## Task to complete
Write out the whole listing exactly as it is written below.

## Data excerpt
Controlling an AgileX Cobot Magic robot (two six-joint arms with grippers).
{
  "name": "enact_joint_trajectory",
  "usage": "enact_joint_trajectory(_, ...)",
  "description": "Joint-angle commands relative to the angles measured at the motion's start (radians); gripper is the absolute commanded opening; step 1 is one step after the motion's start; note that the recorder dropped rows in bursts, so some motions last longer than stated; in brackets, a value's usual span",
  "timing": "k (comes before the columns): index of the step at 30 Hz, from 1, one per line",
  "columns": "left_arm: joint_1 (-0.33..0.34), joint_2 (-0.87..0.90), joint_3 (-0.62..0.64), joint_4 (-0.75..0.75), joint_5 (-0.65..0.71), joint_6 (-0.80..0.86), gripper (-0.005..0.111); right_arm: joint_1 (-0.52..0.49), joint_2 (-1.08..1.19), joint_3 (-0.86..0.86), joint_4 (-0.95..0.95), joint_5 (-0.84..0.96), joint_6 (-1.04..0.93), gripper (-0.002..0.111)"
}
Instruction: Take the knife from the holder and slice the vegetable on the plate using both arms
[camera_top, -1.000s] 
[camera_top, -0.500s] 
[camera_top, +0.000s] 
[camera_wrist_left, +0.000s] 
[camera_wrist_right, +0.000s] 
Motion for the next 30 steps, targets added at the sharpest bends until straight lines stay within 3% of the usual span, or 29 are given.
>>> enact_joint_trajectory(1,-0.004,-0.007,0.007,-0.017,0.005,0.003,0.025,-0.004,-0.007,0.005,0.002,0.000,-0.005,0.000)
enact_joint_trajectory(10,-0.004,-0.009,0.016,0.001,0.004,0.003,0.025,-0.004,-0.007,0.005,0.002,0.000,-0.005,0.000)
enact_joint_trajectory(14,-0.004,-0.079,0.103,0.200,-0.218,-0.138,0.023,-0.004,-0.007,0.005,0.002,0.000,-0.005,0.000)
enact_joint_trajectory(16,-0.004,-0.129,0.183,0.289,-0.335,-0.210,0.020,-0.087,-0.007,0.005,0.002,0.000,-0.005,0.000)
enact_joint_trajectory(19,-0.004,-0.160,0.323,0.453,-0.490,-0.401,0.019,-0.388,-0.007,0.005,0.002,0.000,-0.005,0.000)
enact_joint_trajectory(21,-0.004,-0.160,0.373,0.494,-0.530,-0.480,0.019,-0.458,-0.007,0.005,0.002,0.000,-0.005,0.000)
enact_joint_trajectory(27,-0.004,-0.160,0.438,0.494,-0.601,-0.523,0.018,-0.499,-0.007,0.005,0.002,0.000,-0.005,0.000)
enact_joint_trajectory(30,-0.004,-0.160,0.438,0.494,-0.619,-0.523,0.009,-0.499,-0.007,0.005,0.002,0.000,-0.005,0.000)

## Response box
Controlling an AgileX Cobot Magic robot (two six-joint arms with grippers).
{
  "name": "enact_joint_trajectory",
  "usage": "enact_joint_trajectory(_, ...)",
  "description": "Joint-angle commands relative to the angles measured at the motion's start (radians); gripper is the absolute commanded opening; step 1 is one step after the motion's start; note that the recorder dropped rows in bursts, so some motions last longer than stated; in brackets, a value's usual span",
  "timing": "k (comes before the columns): index of the step at 30 Hz, from 1, one per line",
  "columns": "left_arm: joint_1 (-0.33..0.34), joint_2 (-0.87..0.90), joint_3 (-0.62..0.64), joint_4 (-0.75..0.75), joint_5 (-0.65..0.71), joint_6 (-0.80..0.86), gripper (-0.005..0.111); right_arm: joint_1 (-0.52..0.49), joint_2 (-1.08..1.19), joint_3 (-0.86..0.86), joint_4 (-0.95..0.95), joint_5 (-0.84..0.96), joint_6 (-1.04..0.93), gripper (-0.002..0.111)"
}
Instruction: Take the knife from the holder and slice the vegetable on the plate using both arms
[camera_top, -1.000s] 
[camera_top, -0.500s] 
[camera_top, +0.000s] 
[camera_wrist_left, +0.000s] 
[camera_wrist_right, +0.000s] 
Motion for the next 30 steps, targets added at the sharpest bends until straight lines stay within 3% of the usual span, or 29 are given.
>>> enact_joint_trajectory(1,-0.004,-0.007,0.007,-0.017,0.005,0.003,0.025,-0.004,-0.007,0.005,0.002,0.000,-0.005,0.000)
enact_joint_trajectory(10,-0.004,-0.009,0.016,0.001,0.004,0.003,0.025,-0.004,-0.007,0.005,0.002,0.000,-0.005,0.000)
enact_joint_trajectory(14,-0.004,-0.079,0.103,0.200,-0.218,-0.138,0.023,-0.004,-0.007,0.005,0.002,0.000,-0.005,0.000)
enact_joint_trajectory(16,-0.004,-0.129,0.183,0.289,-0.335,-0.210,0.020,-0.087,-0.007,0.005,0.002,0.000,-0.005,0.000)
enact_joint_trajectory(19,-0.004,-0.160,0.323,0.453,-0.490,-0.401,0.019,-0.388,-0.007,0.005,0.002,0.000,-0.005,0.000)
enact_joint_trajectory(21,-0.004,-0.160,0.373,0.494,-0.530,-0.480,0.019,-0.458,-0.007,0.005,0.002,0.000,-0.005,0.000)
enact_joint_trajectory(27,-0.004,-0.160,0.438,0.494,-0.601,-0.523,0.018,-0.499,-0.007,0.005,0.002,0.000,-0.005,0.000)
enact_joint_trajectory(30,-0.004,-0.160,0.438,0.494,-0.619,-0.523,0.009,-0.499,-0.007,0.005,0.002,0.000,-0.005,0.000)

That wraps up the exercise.